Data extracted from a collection
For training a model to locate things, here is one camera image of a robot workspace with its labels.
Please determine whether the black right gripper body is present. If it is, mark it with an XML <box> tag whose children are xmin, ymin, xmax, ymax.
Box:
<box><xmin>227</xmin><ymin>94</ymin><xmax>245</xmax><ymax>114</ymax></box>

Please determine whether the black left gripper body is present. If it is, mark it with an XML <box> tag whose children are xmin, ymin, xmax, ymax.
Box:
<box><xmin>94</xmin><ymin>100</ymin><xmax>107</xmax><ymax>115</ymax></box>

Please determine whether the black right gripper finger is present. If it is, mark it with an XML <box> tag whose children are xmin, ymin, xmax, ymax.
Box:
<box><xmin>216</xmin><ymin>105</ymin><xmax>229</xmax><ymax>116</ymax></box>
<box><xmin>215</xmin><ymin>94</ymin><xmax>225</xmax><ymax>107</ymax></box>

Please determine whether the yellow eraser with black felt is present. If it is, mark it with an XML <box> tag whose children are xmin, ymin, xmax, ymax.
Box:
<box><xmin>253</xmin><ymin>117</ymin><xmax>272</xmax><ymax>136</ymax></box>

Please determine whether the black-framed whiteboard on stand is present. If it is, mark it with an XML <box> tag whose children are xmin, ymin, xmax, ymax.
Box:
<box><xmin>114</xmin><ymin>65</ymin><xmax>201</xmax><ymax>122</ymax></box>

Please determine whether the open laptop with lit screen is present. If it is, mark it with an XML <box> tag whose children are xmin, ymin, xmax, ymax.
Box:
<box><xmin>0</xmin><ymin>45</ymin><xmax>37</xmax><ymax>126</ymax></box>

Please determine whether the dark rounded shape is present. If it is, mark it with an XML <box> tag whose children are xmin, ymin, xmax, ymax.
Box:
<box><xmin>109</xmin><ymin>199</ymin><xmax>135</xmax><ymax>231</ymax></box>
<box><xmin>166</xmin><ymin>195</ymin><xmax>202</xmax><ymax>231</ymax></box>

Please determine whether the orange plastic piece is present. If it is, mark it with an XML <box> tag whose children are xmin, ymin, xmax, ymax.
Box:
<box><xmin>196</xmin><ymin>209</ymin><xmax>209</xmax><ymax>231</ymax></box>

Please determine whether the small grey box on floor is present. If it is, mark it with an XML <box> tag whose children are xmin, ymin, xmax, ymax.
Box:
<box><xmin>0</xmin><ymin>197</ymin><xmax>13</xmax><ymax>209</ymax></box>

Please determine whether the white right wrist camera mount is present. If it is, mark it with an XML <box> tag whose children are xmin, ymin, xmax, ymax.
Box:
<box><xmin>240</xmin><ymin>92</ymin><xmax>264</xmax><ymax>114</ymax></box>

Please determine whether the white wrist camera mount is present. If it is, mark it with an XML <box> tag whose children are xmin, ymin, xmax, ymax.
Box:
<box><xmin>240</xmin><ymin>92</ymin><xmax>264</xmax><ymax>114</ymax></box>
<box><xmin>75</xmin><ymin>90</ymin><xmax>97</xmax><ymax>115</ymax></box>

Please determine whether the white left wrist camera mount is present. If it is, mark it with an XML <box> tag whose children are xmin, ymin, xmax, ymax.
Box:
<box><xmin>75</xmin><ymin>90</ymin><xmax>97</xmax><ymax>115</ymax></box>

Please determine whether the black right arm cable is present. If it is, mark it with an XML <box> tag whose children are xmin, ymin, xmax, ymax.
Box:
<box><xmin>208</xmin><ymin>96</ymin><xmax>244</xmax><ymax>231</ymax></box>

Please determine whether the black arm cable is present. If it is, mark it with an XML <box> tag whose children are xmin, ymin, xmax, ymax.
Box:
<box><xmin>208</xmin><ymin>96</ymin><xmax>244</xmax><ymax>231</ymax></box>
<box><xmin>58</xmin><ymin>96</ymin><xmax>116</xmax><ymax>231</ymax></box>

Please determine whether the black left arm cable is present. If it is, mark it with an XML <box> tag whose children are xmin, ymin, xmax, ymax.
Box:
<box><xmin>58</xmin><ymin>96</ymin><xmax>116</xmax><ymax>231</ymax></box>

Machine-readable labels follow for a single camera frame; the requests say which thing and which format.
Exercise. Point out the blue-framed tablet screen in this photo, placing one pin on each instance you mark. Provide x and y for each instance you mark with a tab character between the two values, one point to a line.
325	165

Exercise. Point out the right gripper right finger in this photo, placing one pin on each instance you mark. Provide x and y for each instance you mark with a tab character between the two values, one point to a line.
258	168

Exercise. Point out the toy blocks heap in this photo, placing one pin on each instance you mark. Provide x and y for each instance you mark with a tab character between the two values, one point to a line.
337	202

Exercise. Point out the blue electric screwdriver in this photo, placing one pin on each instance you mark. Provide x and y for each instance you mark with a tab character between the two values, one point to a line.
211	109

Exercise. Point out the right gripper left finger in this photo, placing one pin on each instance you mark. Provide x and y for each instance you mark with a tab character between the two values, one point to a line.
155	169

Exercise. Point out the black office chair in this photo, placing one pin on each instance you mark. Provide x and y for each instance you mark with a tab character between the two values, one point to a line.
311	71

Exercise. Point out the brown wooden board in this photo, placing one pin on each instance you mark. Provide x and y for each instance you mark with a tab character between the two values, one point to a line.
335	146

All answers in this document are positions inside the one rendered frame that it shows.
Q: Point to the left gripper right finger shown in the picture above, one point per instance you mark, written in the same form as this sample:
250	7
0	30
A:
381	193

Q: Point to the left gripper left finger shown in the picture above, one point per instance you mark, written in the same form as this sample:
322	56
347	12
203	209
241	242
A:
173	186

__Required work__
Could you reproduce all of the entries exactly as they appear?

__Response area__
For training a model to locate things, here is one camera image of a robot workspace with its labels.
Please determine whether the black right gripper body is present. If it is, mark it with an XML <box> tag whose children are xmin, ymin, xmax, ymax.
Box:
<box><xmin>227</xmin><ymin>94</ymin><xmax>245</xmax><ymax>114</ymax></box>

Please determine whether the black left gripper body is present. If it is, mark it with an XML <box> tag whose children are xmin, ymin, xmax, ymax.
Box:
<box><xmin>94</xmin><ymin>100</ymin><xmax>107</xmax><ymax>115</ymax></box>

Please determine whether the black right gripper finger is present. If it is, mark it with an XML <box> tag whose children are xmin, ymin, xmax, ymax.
Box:
<box><xmin>216</xmin><ymin>105</ymin><xmax>229</xmax><ymax>116</ymax></box>
<box><xmin>215</xmin><ymin>94</ymin><xmax>225</xmax><ymax>107</ymax></box>

Please determine whether the yellow eraser with black felt is present. If it is, mark it with an XML <box> tag whose children are xmin, ymin, xmax, ymax.
Box:
<box><xmin>253</xmin><ymin>117</ymin><xmax>272</xmax><ymax>136</ymax></box>

Please determine whether the black-framed whiteboard on stand is present. If it is, mark it with an XML <box> tag whose children are xmin, ymin, xmax, ymax.
Box:
<box><xmin>114</xmin><ymin>65</ymin><xmax>201</xmax><ymax>122</ymax></box>

Please determine whether the open laptop with lit screen is present. If it is, mark it with an XML <box> tag whose children are xmin, ymin, xmax, ymax.
Box:
<box><xmin>0</xmin><ymin>45</ymin><xmax>37</xmax><ymax>126</ymax></box>

Please determine whether the dark rounded shape is present. If it is, mark it with an XML <box> tag whose children are xmin, ymin, xmax, ymax.
Box:
<box><xmin>109</xmin><ymin>199</ymin><xmax>135</xmax><ymax>231</ymax></box>
<box><xmin>166</xmin><ymin>195</ymin><xmax>202</xmax><ymax>231</ymax></box>

Please determine whether the orange plastic piece is present. If it is, mark it with an XML <box> tag whose children are xmin, ymin, xmax, ymax.
Box:
<box><xmin>196</xmin><ymin>209</ymin><xmax>209</xmax><ymax>231</ymax></box>

Please determine whether the small grey box on floor is present. If it is, mark it with an XML <box> tag whose children are xmin, ymin, xmax, ymax.
Box:
<box><xmin>0</xmin><ymin>197</ymin><xmax>13</xmax><ymax>209</ymax></box>

Please determine whether the white right wrist camera mount is present. If it is, mark it with an XML <box> tag whose children are xmin, ymin, xmax, ymax.
Box:
<box><xmin>240</xmin><ymin>92</ymin><xmax>264</xmax><ymax>114</ymax></box>

Please determine whether the white wrist camera mount is present. If it is, mark it with an XML <box> tag whose children are xmin, ymin, xmax, ymax.
Box:
<box><xmin>240</xmin><ymin>92</ymin><xmax>264</xmax><ymax>114</ymax></box>
<box><xmin>75</xmin><ymin>90</ymin><xmax>97</xmax><ymax>115</ymax></box>

Please determine whether the white left wrist camera mount is present. If it is, mark it with an XML <box> tag whose children are xmin, ymin, xmax, ymax.
Box:
<box><xmin>75</xmin><ymin>90</ymin><xmax>97</xmax><ymax>115</ymax></box>

Please determine whether the black right arm cable is present. If it is, mark it with an XML <box> tag whose children are xmin, ymin, xmax, ymax.
Box:
<box><xmin>208</xmin><ymin>96</ymin><xmax>244</xmax><ymax>231</ymax></box>

Please determine whether the black arm cable is present. If it is, mark it with an XML <box> tag whose children are xmin, ymin, xmax, ymax.
Box:
<box><xmin>208</xmin><ymin>96</ymin><xmax>244</xmax><ymax>231</ymax></box>
<box><xmin>58</xmin><ymin>96</ymin><xmax>116</xmax><ymax>231</ymax></box>

Please determine whether the black left arm cable is present. If it is, mark it with an XML <box> tag whose children are xmin, ymin, xmax, ymax.
Box:
<box><xmin>58</xmin><ymin>96</ymin><xmax>116</xmax><ymax>231</ymax></box>

Machine-readable labels follow for a single camera frame; the requests say which thing and which format.
Exercise. Point out the blue-framed tablet screen in this photo, placing one pin on each instance you mark. Provide x and y for each instance you mark with a tab character between the two values, one point to a line.
325	165

Exercise. Point out the right gripper right finger in this photo, placing one pin on each instance you mark. Provide x and y for each instance you mark with a tab character between the two values, one point to a line.
258	168

Exercise. Point out the toy blocks heap in this photo, placing one pin on each instance you mark. Provide x and y for each instance you mark with a tab character between the two values, one point to a line.
337	202

Exercise. Point out the blue electric screwdriver in this photo, placing one pin on each instance you mark. Provide x and y for each instance you mark with a tab character between the two values, one point to a line.
211	109

Exercise. Point out the right gripper left finger in this photo, placing one pin on each instance you mark. Provide x and y for each instance you mark with a tab character between the two values, one point to a line.
155	169

Exercise. Point out the black office chair in this photo, placing one pin on each instance you mark. Provide x and y for each instance you mark with a tab character between the two values, one point to a line.
311	71

Exercise. Point out the brown wooden board in this photo, placing one pin on each instance you mark. Provide x and y for each instance you mark with a tab character between the two values, one point to a line.
335	146

All answers in this document are positions inside the one rendered frame that it shows.
Q: Point to the left gripper right finger shown in the picture above, one point per instance you mark, written in the same form as this sample:
250	7
0	30
A:
381	193

Q: Point to the left gripper left finger shown in the picture above, one point per instance you mark, written in the same form as this sample:
322	56
347	12
203	209
241	242
A:
173	186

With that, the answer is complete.